The systems and techniques described here can be implemented in a computing system that includes a back-end component (e.g., as a data server), or that includes a middleware component (e.g., an application server), or that includes a front-end component (e.g., a user computer having a graphical user interface or a web browser through which a user can interact with an implementation of the systems and techniques described here), or any combination of such back-end, middleware, or front-end components. The components of the system can be interconnected by any form or medium of digital data communication (e.g., a communication network). Examples of communication networks include: local Area Networks (LANs), Wide Area Networks (WANs), and the Internet.
The computer system may include clients and servers. A client and server are generally remote from each other and typically interact through a communication network. The relationship of client and server arises by virtue of computer programs running on the respective computers and having a client-server relationship to each other.
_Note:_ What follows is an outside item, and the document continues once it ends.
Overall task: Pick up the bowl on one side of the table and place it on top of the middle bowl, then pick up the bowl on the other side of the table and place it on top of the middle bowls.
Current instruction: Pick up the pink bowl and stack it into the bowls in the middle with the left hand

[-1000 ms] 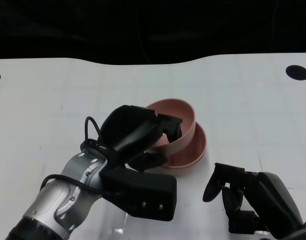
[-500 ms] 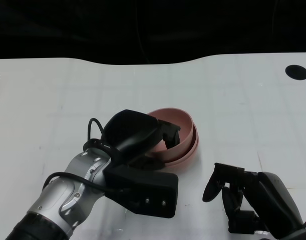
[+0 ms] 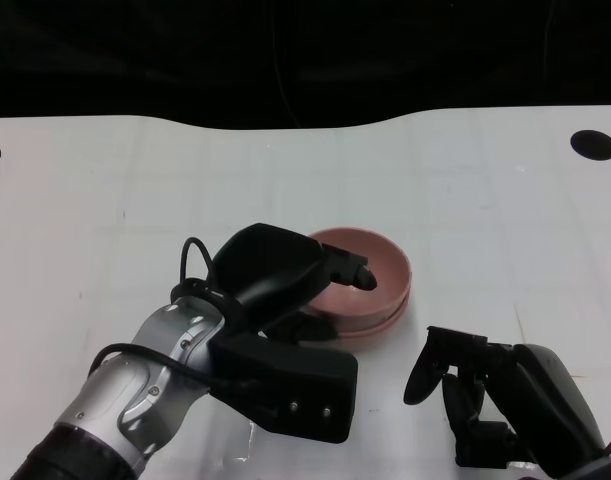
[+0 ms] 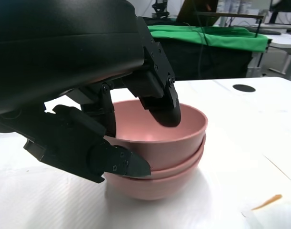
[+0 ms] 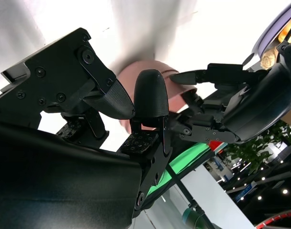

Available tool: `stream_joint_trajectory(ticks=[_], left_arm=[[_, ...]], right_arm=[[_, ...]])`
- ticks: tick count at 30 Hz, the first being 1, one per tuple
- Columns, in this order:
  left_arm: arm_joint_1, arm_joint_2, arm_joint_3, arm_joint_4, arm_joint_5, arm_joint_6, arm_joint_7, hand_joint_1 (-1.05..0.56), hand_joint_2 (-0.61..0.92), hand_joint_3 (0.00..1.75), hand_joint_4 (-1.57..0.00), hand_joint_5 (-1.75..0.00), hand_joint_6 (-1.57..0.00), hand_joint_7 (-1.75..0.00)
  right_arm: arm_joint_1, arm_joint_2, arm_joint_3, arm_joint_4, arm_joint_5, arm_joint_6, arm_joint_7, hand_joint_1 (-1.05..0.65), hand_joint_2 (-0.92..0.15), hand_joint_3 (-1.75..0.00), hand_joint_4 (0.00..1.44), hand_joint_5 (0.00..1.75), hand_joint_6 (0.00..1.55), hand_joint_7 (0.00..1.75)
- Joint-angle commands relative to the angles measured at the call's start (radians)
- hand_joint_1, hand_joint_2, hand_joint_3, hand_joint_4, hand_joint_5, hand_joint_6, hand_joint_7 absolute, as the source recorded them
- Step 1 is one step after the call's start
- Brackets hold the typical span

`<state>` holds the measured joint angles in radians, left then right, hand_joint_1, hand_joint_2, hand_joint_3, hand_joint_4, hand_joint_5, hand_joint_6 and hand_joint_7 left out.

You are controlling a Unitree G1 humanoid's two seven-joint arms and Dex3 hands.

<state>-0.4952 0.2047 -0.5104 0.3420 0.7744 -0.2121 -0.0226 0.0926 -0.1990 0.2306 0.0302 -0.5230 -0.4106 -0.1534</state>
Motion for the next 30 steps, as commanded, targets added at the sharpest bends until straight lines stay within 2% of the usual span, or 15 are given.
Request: stream_joint_trajectory(ticks=[1, 5, 6, 7, 11, 22, 30], left_arm=[[-0.01, 0.016, 0.0, 0.004, -0.009, -0.008, -0.012, -0.36, 0.92, 0.2, -0.66, -0.68, -0.67, -0.08], [-0.014, 0.02, -0.005, 0.004, -0.009, -0.001, -0.043, -0.36, 0.92, 0.2, -0.66, -0.67, -0.67, -0.08], [-0.017, 0.023, -0.01, 0.004, -0.009, 0.005, -0.067, -0.4, 0.92, 0.23, -0.57, -0.54, -0.61, -0.04], [-0.018, 0.025, -0.012, 0.003, -0.009, 0.009, -0.085, -0.42, 0.92, 0.24, -0.55, -0.49, -0.59, -0.03], [-0.008, 0.039, -0.001, -0.036, 0.0, 0.019, -0.105, -0.51, 0.92, 0.24, -0.42, -0.37, -0.46, 0.0], [0.062, 0.089, 0.05, -0.208, -0.02, 0.071, -0.134, -0.58, 0.92, 0.29, -0.29, -0.33, -0.37, 0.0], [0.141, 0.126, 0.12, -0.311, -0.066, 0.061, -0.126, -0.55, 0.92, 0.27, -0.31, -0.37, -0.39, -0.01]], right_arm=[[0.006, -0.009, -0.01, -0.012, 0.011, 0.008, 0.005, -0.15, -0.21, -1.5, 0.89, 1.75, 0.8, 1.42], [0.005, -0.007, -0.011, -0.011, 0.013, 0.007, 0.006, -0.15, -0.21, -1.5, 0.89, 1.75, 0.8, 1.42], [0.004, -0.006, -0.011, -0.01, 0.014, 0.006, 0.005, -0.15, -0.21, -1.5, 0.89, 1.75, 0.8, 1.42], [0.004, -0.006, -0.011, -0.009, 0.015, 0.006, 0.005, -0.15, -0.21, -1.49, 0.89, 1.75, 0.8, 1.42], [0.001, -0.007, -0.012, -0.006, 0.011, 0.001, 0.001, -0.15, -0.21, -1.49, 0.89, 1.75, 0.8, 1.42], [0.003, -0.006, -0.012, -0.005, 0.013, 0.004, 0.002, -0.15, -0.21, -1.5, 0.9, 1.75, 0.81, 1.41], [0.001, -0.002, -0.012, -0.001, 0.014, 0.004, -0.001, -0.14, -0.2, -1.51, 0.9, 1.75, 0.81, 1.42]])
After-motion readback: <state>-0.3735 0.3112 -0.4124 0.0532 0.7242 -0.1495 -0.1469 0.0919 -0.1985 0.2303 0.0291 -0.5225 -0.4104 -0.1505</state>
It should be understood that various forms of the flows shown above may be used, with steps reordered, added, or deleted. For example, the steps described in the present disclosure may be executed in parallel, sequentially, or in different orders, as long as the desired results of the technical solutions disclosed in the present disclosure can be achieved, and the present disclosure is not limited herein.
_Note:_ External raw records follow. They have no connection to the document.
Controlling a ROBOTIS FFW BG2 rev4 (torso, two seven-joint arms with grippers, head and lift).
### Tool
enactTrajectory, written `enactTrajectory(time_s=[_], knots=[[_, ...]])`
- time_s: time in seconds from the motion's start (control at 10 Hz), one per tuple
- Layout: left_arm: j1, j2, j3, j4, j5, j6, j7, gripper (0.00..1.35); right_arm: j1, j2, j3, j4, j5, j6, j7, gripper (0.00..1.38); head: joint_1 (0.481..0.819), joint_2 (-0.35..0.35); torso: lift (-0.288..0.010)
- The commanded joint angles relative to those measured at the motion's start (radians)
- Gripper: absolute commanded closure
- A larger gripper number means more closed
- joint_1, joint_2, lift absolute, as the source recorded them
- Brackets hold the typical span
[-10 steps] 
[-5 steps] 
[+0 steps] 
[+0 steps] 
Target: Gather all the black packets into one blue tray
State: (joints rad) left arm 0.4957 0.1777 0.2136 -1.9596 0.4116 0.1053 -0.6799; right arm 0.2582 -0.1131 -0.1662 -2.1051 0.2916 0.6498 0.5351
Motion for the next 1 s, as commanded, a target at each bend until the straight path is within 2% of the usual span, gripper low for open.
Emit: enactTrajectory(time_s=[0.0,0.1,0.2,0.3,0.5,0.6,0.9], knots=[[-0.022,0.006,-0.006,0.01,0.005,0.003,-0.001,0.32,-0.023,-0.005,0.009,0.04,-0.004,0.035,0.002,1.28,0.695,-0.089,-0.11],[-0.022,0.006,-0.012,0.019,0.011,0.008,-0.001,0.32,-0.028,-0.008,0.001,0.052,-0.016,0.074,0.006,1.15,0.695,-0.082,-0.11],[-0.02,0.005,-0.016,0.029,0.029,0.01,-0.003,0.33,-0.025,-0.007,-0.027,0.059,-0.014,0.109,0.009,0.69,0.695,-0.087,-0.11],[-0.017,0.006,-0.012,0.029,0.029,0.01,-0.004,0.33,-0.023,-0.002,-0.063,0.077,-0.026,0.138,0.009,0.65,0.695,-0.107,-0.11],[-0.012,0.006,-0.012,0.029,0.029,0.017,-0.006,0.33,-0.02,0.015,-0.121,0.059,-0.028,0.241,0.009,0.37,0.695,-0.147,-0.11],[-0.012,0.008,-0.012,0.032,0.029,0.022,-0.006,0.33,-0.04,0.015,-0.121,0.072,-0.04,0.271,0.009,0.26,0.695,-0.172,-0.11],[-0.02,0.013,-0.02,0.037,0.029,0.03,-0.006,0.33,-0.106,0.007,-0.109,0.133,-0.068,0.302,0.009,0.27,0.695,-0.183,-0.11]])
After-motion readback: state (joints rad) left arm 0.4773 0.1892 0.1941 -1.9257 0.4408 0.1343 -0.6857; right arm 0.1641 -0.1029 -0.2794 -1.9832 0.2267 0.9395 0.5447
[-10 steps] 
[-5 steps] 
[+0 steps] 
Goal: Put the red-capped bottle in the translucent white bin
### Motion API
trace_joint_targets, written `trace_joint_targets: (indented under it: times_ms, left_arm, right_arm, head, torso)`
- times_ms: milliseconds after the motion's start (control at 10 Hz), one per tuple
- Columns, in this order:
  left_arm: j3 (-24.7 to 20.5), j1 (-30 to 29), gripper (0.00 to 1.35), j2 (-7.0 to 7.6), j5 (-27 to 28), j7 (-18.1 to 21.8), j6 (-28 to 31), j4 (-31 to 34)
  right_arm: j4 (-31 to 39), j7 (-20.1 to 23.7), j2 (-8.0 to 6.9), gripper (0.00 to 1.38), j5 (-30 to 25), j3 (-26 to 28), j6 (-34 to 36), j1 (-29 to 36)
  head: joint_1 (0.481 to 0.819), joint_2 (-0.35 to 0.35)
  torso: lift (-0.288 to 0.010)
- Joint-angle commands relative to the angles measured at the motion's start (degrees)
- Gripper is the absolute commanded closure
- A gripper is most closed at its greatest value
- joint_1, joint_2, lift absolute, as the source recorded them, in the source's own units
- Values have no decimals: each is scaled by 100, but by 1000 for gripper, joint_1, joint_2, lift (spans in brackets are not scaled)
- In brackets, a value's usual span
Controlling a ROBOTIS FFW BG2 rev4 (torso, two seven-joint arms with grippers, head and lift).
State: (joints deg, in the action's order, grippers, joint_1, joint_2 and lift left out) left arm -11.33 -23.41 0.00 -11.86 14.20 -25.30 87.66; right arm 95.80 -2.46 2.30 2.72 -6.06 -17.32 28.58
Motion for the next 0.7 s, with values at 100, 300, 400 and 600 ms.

The above detailed description should not be construed as limiting the scope of the disclosure. It should be understood by those skilled in the art that various modifications, combinations, sub-combinations and substitutions may be made in accordance with design requirements and other factors. Any modification, equivalent replacement, and improvement made within the spirit and principle of the present disclosure should be included in the scope of protection of the present disclosure.

Claims (19)

1. A method of data export, comprising:
receiving a data derivation instruction, wherein the data derivation instruction comprises first time information, second time information and at least one storage unit identifier, and the at least one storage unit identifier is in one-to-one correspondence with at least one storage unit;
deriving inventory data stored before a first time indicated by the first time information from at least one storage unit according to the first time information; and
deriving, according to the second time information, incremental data stored by the at least one storage unit from the at least one storage unit at a predetermined time interval from a second time indicated by the second time information, wherein the incremental data is data written by the at least one storage unit during a previous derivation of update data from the at least one storage unit to a current time.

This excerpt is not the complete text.